Under decisions exemplified by Hensley v. State, 228 Ga. 501 (186 SE2d 729), and Smith v. State, 228 Ga. 293 (185 SE2d 381), there was no abuse of discretion by the trial court in removing the question of the sentence on the rape count from the jury's consideration after approximately one hour and sentencing the defendants on such count.

Under the kidnapping statutes (Code Ann. § 26-1311) there are at least three categories of kidnapping, to wit: kidnapping, kidnapping for ransom and kidnapping with bodily injury to the victim. In simple kidnapping cases the sentence is one to twenty years. In the other two cases the sentence is either life imprisonment or death.

In Bryant v. State, 229 Ga. 60 (189 SE2d 435), the defendant, like the defendants here, was charged in a multiple count indictment with kidnapping and rape. Sentences of 10 and 20 years were entered on such counts of the indictment.

*203 In Henderson v. State, 227 Ga. 68 (179 SE2d 76), the defendant was charged in a three-count indictment with murder (one victim), kidnapping and rape of a second victim and rape of the second victim.

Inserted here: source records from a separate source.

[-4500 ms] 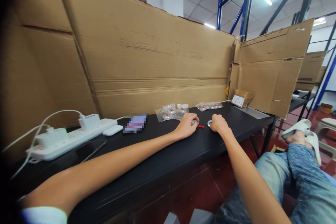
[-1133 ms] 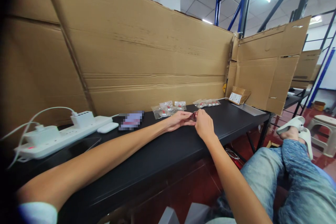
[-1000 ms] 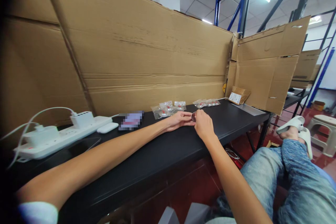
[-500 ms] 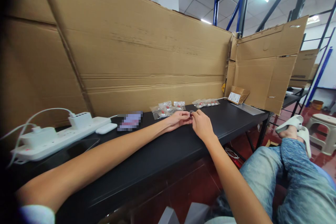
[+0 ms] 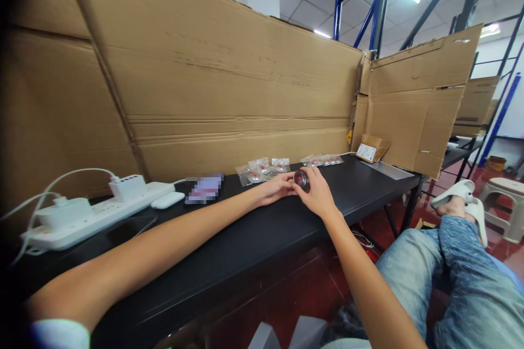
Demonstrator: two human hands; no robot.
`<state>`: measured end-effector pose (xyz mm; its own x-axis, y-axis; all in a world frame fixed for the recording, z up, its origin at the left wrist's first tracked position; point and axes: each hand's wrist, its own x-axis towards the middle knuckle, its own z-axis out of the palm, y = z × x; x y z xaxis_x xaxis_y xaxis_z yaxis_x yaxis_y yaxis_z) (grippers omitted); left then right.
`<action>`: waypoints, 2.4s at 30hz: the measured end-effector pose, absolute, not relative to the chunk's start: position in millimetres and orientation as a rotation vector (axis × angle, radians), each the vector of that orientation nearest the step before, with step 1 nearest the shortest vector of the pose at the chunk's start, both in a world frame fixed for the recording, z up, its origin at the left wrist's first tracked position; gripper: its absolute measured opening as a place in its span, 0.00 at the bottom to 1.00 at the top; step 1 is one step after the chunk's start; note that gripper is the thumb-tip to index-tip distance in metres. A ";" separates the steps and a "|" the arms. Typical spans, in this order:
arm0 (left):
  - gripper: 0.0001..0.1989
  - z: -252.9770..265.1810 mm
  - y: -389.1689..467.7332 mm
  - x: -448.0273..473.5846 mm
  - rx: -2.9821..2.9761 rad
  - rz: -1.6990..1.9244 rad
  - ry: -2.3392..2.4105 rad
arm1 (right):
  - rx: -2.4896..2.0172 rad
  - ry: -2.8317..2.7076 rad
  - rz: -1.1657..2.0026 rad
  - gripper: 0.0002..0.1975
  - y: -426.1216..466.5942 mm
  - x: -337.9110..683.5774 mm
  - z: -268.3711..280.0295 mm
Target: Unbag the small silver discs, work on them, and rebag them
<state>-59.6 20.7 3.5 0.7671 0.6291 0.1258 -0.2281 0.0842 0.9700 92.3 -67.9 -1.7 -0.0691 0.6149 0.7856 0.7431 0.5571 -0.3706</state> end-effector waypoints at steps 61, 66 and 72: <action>0.09 -2.3 -5.2 -45.7 2.656 1.022 0.776 | -1.551 -1.809 -0.273 0.05 -46.6 104.6 -16.4; 0.02 2.8 -4.3 -47.3 2.408 1.205 0.883 | -1.456 -1.611 -0.266 0.06 -59.4 98.1 -6.5; 0.04 7.2 -7.6 -51.2 2.151 1.321 0.851 | -1.246 -1.745 -0.241 0.06 -68.8 92.4 -1.1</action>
<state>-51.2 -7.6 7.2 0.3433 0.7149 0.6092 0.2592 -0.6955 0.6702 92.4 -68.8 -1.1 -0.0354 0.6326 0.7737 0.8184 0.4626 -0.3408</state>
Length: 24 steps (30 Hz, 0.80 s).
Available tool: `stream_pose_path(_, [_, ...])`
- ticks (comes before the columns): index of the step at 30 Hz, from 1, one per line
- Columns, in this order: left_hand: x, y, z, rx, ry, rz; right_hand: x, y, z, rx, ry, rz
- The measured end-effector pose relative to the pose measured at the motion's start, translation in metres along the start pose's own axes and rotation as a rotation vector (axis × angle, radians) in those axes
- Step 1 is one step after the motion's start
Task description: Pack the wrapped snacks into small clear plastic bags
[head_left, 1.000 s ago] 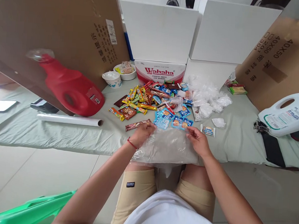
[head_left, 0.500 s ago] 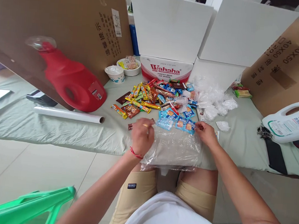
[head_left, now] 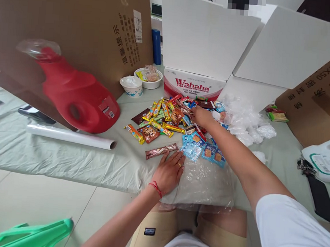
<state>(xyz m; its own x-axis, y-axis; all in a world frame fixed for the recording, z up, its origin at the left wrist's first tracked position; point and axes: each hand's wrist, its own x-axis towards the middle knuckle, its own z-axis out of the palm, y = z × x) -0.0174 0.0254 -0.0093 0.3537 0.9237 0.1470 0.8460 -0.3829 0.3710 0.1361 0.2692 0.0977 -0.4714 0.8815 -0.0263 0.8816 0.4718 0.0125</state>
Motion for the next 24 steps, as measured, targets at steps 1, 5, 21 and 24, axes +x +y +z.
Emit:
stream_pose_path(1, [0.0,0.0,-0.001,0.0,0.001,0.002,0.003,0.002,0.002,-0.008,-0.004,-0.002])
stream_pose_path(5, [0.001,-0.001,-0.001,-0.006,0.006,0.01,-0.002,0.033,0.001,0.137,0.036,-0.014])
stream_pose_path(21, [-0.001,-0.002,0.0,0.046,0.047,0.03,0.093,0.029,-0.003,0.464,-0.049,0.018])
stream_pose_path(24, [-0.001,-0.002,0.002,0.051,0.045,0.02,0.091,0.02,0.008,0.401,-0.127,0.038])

The trial court, on motion, struck the rape count from the indictment and thereafter the defendant was convicted on the other two counts. His death sentences were later vacated and life sentences imposed. See Sullivan v. State, 229 Ga. 731 (194 SE2d 410).

In Krist v. State, 227 Ga. 85, 89 (179 SE2d 56), this court discussed the fact that under former law "kidnapping for ransom" was a higher grade of the crime of "kidnapping."

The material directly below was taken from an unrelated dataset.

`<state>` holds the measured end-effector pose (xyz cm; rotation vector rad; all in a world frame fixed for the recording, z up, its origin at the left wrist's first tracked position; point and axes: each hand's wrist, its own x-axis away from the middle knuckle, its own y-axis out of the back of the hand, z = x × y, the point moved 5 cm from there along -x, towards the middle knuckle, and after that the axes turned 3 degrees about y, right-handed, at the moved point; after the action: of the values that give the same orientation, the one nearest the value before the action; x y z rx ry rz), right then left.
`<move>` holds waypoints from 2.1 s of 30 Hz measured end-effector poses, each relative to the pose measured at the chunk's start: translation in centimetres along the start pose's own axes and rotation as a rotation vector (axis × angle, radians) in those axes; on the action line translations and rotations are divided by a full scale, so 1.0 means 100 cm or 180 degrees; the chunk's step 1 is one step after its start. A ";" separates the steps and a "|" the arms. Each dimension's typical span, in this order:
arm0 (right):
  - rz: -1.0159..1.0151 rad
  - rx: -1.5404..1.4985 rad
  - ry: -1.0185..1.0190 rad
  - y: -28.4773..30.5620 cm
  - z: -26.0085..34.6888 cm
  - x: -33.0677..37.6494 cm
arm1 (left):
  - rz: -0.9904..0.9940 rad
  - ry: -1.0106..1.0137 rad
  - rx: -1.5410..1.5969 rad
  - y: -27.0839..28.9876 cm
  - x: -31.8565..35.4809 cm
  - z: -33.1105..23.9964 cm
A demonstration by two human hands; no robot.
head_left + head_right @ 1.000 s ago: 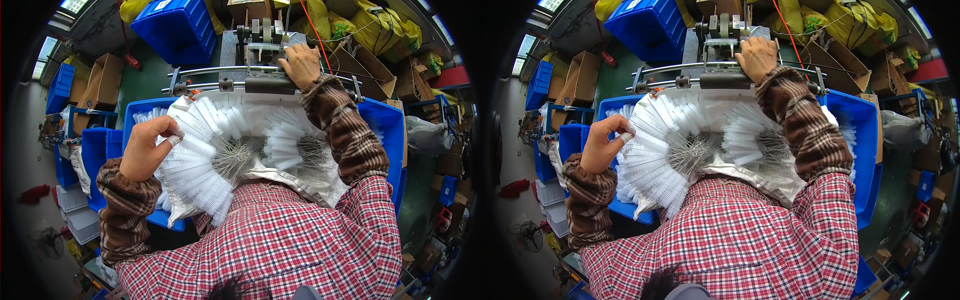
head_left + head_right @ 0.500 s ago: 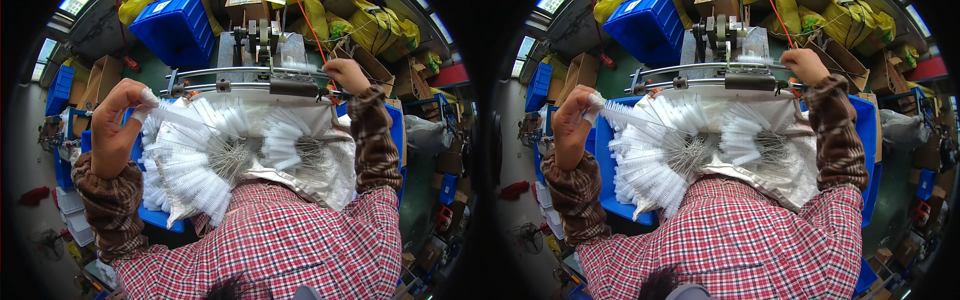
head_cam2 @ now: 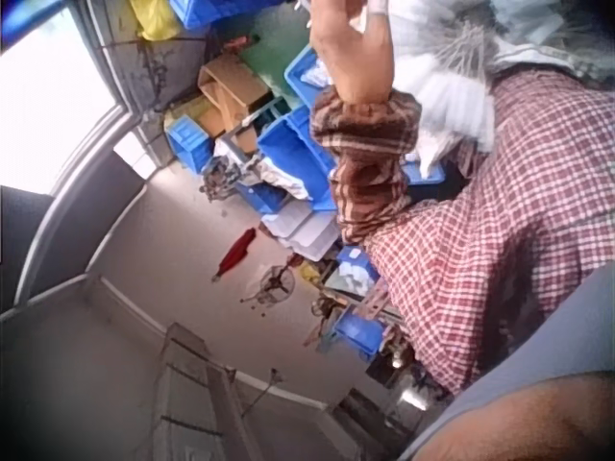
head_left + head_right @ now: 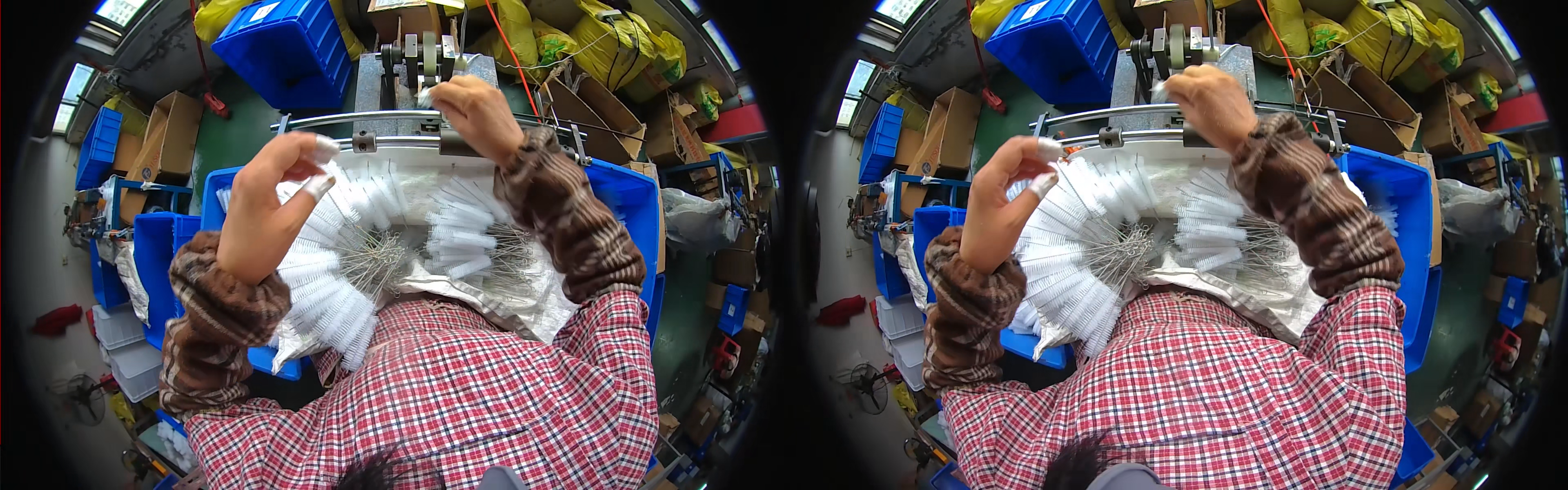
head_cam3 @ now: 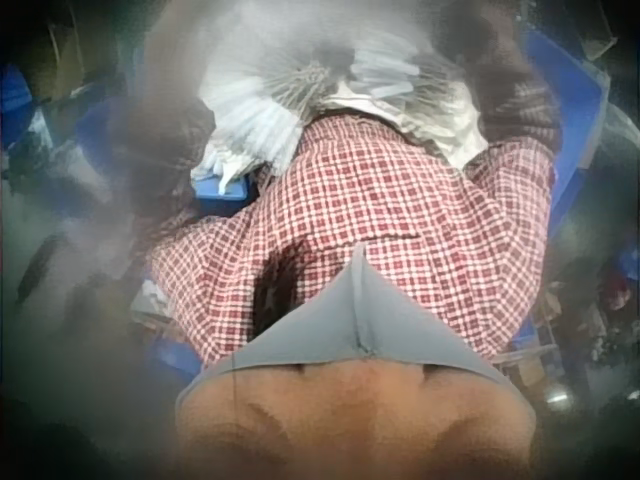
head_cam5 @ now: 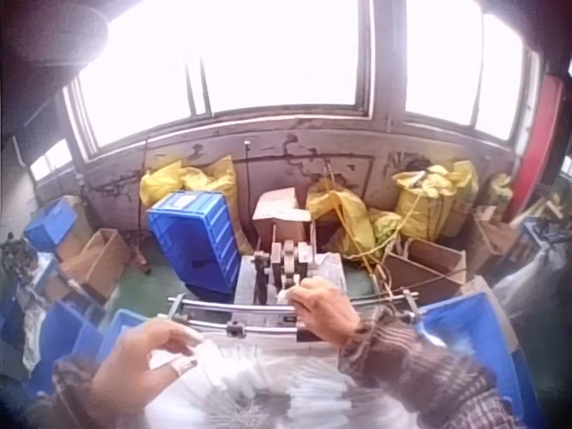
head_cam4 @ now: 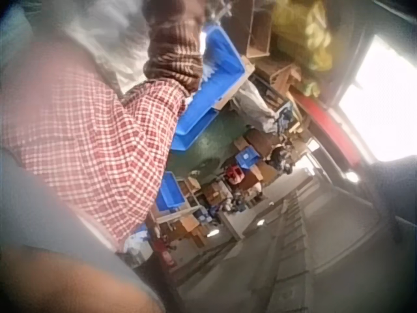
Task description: The person handles wire brushes in a storage bin, taking caps from a machine fixture and attaching them onto the ends of the brushes by hand.
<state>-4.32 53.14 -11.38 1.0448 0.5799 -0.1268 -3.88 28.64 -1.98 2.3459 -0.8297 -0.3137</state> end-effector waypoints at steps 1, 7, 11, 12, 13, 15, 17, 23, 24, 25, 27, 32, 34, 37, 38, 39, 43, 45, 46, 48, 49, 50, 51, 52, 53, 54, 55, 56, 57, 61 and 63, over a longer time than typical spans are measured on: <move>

Thus, the indictment here was for the lower grade of kidnapping for which a sentence of from one to twenty years is provided.

While the rape of the victim is sufficient evidence of bodily injury to permit the imposition of a greater sentence (Henderson v. State, supra), yet the indictment must be for the higher grade of kidnapping in order to authorize such greater sentence.

Here the rape was a separate crime arising out of the same transaction and under Code Ann. § 26-506 evidence of such rape could not be used as a basis for the separate conviction of the rape count and to authorize a conviction of kidnapping with bodily injury to the victim, even if the indictment had charged such crime.

The convictions on both counts of the indictment are affirmed as are the sentences on the rape count. The sentences on the kidnapping count are reversed with direction that the trial court enter sentences of between one and twenty years on such count of the indictment. Compare Cofer v. Hopper, 233 Ga. 155, as to the authority of the court to determine such sentences.

Judgments affirmed in part; reversed in part with direction. All the Justices concur, except Gunter, J., who concurs in the judgments only.